Gather the lines from the material that contain "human".
--- Source data ---
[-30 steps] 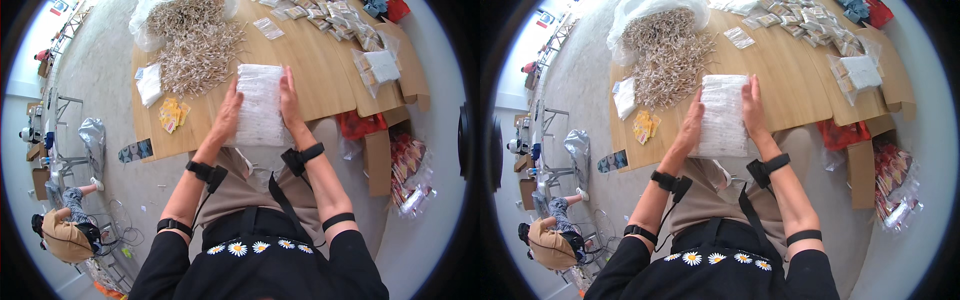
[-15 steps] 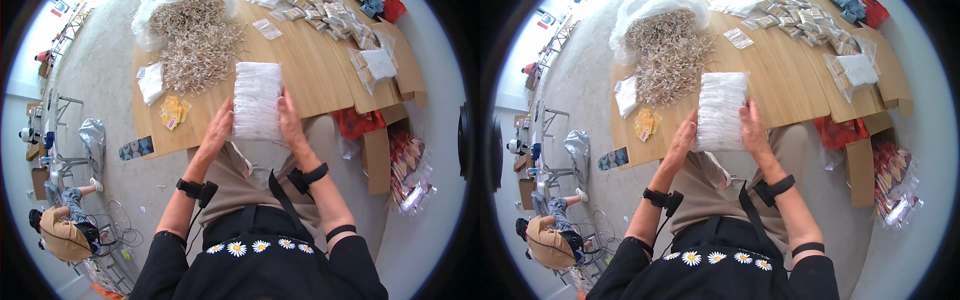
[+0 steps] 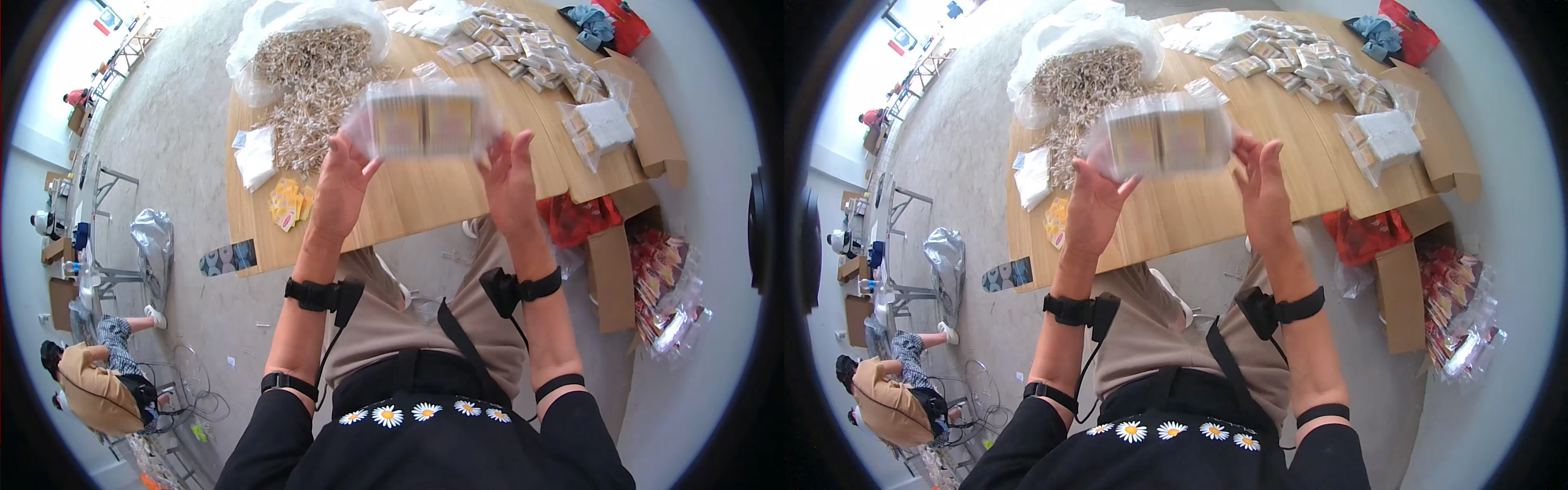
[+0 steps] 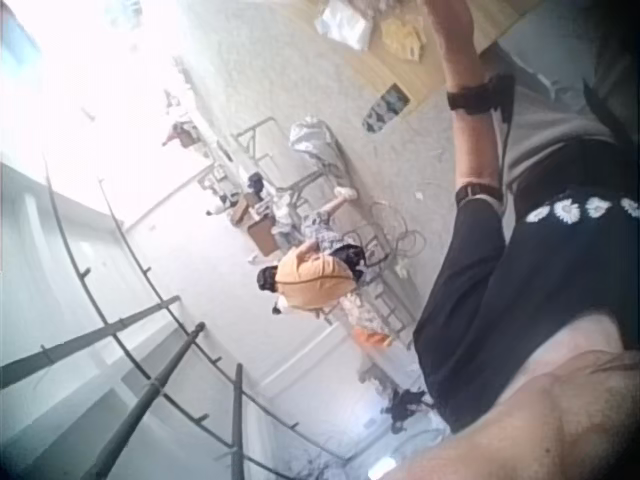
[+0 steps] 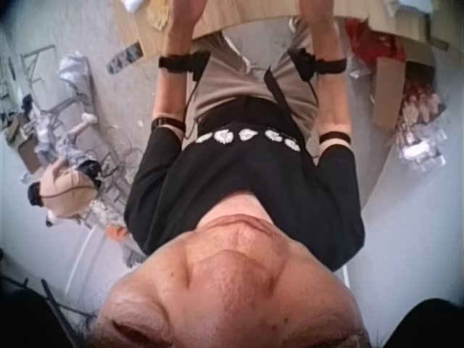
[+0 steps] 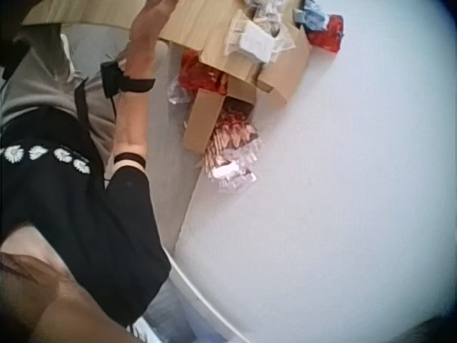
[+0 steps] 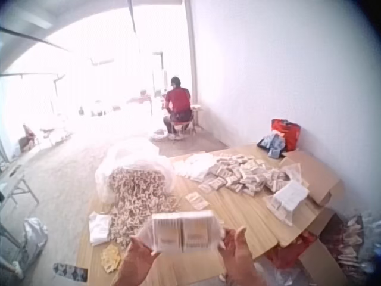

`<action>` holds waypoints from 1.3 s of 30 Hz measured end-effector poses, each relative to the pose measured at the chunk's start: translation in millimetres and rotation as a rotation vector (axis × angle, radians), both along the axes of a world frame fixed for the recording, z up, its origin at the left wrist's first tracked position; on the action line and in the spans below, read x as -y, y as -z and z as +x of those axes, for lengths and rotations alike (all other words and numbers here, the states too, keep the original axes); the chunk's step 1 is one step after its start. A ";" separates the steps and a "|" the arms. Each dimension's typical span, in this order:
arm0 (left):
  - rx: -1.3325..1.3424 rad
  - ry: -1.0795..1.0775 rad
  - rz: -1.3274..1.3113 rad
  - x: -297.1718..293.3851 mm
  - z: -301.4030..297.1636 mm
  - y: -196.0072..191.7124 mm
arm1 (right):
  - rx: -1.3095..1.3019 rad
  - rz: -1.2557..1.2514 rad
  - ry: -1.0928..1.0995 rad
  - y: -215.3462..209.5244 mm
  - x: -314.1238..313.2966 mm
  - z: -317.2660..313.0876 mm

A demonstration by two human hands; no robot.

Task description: Packaging small packs of cotton swabs into larger plastic bags.

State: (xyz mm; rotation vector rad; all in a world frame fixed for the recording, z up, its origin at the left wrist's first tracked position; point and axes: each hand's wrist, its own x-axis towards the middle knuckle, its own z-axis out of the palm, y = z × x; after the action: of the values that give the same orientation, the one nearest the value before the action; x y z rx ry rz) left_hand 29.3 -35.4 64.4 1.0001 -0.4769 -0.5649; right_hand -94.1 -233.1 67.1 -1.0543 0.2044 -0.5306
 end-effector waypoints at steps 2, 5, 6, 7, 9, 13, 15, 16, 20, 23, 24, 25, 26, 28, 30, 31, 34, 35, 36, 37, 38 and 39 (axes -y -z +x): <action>-0.045 0.049 0.035 -0.8 -4.7 15.6 | -0.012 0.107 -0.100 22.8 6.9 -8.0; -0.042 0.106 0.154 -12.1 -14.6 52.5 | -0.147 0.145 -0.128 78.6 6.7 -11.4; -0.071 0.095 0.213 -16.3 -19.7 60.3 | -0.162 0.241 -0.090 82.0 -0.4 -11.6; -0.101 0.084 0.272 -19.9 -23.1 67.4 | -0.164 0.245 -0.090 83.7 -3.2 -13.5; -0.102 0.073 0.296 -24.3 -21.3 75.7 | -0.214 0.070 -0.094 82.6 -6.4 -15.7; 0.016 -0.068 0.347 -1.9 -6.6 81.4 | -0.301 -0.135 0.070 102.5 -0.1 4.1; 0.091 -0.117 0.376 15.7 -9.1 90.2 | -0.415 -0.789 0.210 109.9 2.5 18.1; 0.136 -0.100 0.366 25.2 -11.7 98.2 | -0.416 -0.790 0.213 111.4 -3.5 21.0; 0.213 -0.075 0.453 31.8 -12.8 96.6 | -0.440 -0.993 0.274 106.4 -10.5 25.1; 0.315 -0.146 0.487 30.0 4.4 112.6 | -0.466 -1.147 0.270 98.3 -7.6 27.2; 0.397 -0.218 0.537 30.2 7.2 114.1 | -0.425 -1.248 0.325 95.8 -8.5 26.5; 0.400 -0.222 0.535 32.6 12.3 115.2 | -0.420 -1.249 0.325 92.5 -7.2 30.3; 0.358 -0.229 0.521 37.1 19.9 116.1 | -0.410 -1.323 0.331 88.4 -4.8 35.5; 0.314 -0.224 0.503 51.6 24.6 98.5 | -0.410 -1.399 0.344 85.9 3.3 45.0; 0.295 -0.133 0.518 63.0 27.8 71.3 | -0.463 -1.632 0.290 85.9 8.8 59.6; 0.297 -0.137 0.515 68.1 35.1 78.8 | -0.459 -1.635 0.291 84.6 7.8 64.8; 0.457 -0.309 0.679 82.5 55.5 96.3 | -0.579 -1.642 0.141 81.6 7.3 76.6; 0.445 -0.335 0.682 85.5 60.8 98.2 | -0.578 -1.596 0.112 79.8 9.3 79.8; 0.432 -0.353 0.684 89.0 61.4 95.5 | -0.586 -1.549 0.086 78.5 12.2 80.7; 0.430 -0.347 0.686 88.1 61.8 92.8 | -0.592 -1.546 0.085 79.4 13.9 81.2; 0.362 -0.283 0.645 84.2 62.5 89.7 | -0.583 -1.524 0.056 80.5 14.7 81.6; 0.299 -0.225 0.602 82.0 63.5 87.6 | -0.567 -1.505 0.030 79.5 16.4 84.0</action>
State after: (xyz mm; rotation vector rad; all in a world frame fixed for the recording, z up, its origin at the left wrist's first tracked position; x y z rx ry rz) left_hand 92.8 -117.4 -23.2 1.7060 -0.4571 -0.3588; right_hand -10.1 -249.5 -12.4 -2.6761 0.3197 -0.3420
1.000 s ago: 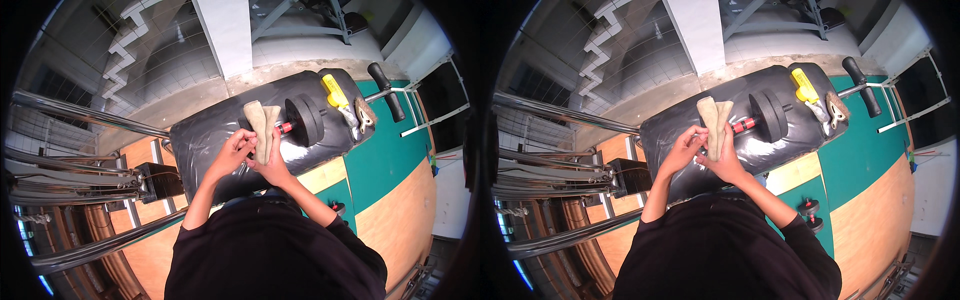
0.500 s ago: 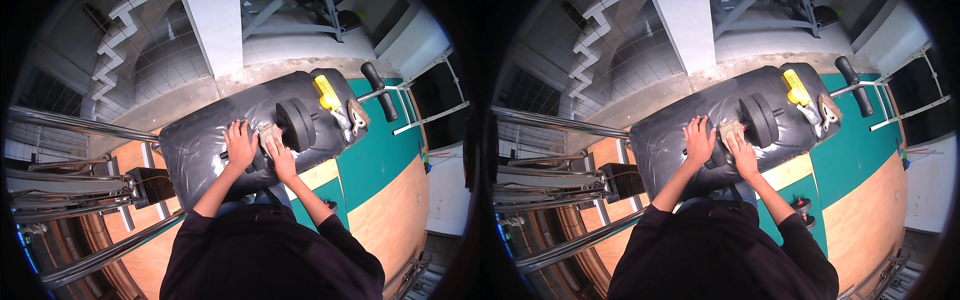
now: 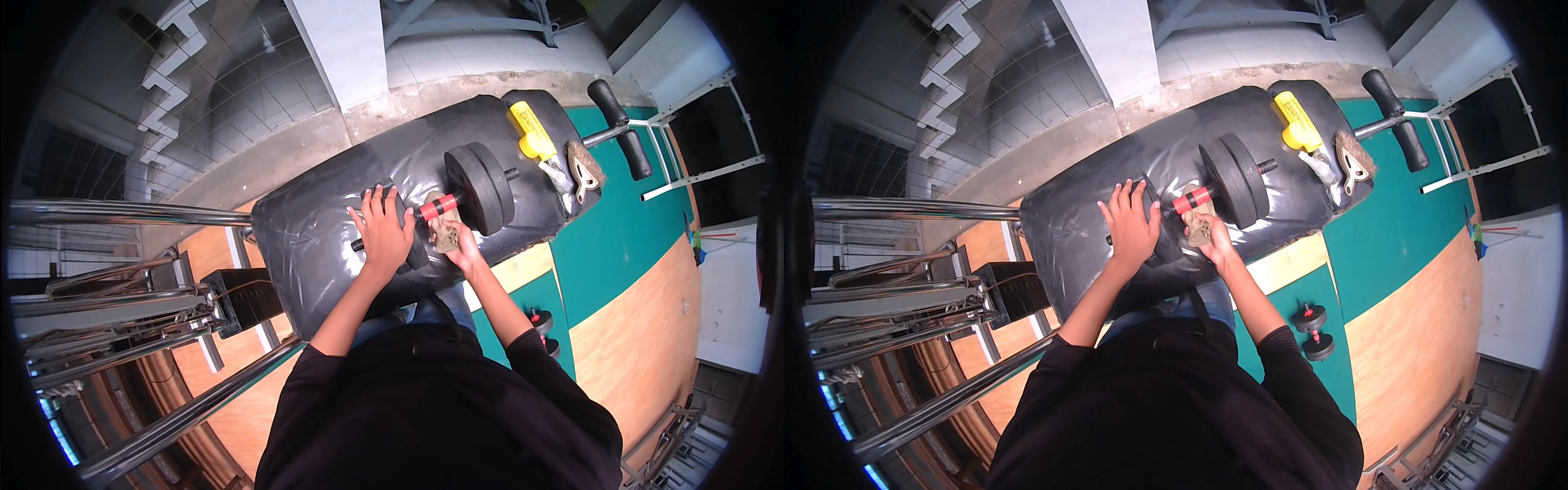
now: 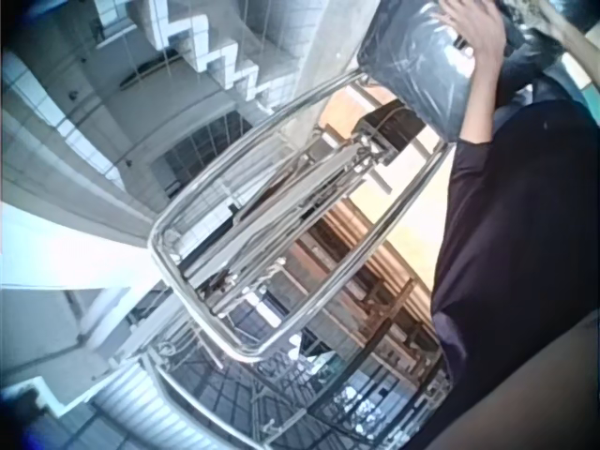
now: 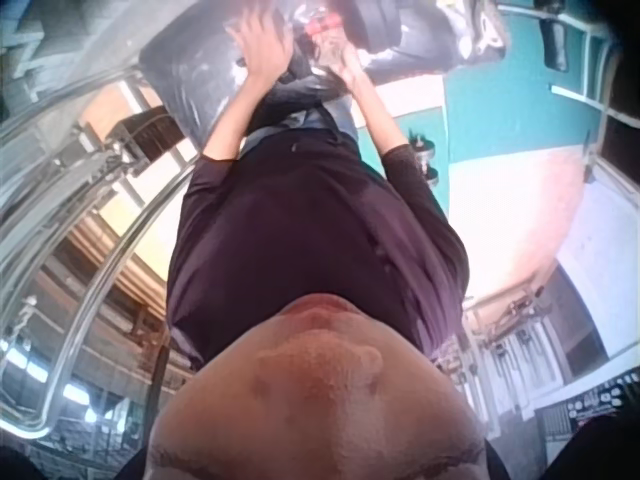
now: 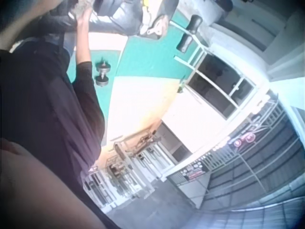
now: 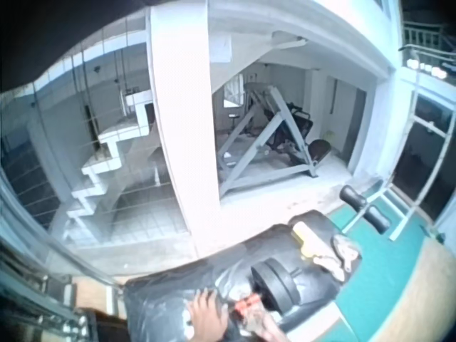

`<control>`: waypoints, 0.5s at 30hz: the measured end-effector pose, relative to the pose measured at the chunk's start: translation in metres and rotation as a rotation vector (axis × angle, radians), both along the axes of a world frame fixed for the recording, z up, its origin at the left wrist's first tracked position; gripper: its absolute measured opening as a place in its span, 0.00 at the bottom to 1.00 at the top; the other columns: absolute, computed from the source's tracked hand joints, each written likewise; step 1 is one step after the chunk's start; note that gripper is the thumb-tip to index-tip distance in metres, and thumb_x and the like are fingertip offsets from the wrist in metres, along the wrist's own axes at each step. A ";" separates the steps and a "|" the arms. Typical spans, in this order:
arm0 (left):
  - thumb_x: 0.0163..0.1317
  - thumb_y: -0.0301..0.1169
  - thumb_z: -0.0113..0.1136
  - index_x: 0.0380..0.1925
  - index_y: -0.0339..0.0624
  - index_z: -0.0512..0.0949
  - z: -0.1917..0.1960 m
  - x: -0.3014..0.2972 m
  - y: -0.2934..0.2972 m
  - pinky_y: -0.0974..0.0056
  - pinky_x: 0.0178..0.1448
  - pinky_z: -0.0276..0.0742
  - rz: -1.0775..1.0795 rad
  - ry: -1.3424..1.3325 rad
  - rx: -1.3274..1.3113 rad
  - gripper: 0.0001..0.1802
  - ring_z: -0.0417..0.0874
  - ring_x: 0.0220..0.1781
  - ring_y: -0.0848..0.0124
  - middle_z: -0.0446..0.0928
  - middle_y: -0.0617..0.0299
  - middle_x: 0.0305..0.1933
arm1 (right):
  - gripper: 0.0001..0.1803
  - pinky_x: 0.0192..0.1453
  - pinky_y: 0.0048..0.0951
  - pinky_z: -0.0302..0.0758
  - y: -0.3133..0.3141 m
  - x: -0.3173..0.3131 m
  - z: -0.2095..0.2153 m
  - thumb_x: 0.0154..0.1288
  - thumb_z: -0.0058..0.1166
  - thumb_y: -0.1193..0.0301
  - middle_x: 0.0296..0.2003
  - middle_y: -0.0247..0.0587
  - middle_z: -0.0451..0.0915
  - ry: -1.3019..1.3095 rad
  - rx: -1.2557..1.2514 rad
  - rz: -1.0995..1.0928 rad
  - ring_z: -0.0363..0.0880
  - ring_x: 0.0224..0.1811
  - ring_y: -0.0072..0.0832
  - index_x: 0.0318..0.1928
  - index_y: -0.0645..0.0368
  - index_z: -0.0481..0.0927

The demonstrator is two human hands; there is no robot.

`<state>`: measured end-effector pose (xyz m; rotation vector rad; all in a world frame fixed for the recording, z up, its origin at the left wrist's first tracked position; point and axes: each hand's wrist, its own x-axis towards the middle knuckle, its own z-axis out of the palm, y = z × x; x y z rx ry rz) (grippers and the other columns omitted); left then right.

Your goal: The person wipes a black padded bench with a cloth, then assembles a dumbbell by sliding weight plates onto a bar and securing them with red collars. The person lifts the dumbbell and places it on the floor, then picks up another dumbbell and returns it to the bench.

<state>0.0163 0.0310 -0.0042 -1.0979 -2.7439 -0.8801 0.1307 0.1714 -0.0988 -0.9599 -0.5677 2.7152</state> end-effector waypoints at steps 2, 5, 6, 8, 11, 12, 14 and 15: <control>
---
- _Exercise response_:
A demonstration by two human hands; no robot.
The demonstrator is two human hands; there is no robot.

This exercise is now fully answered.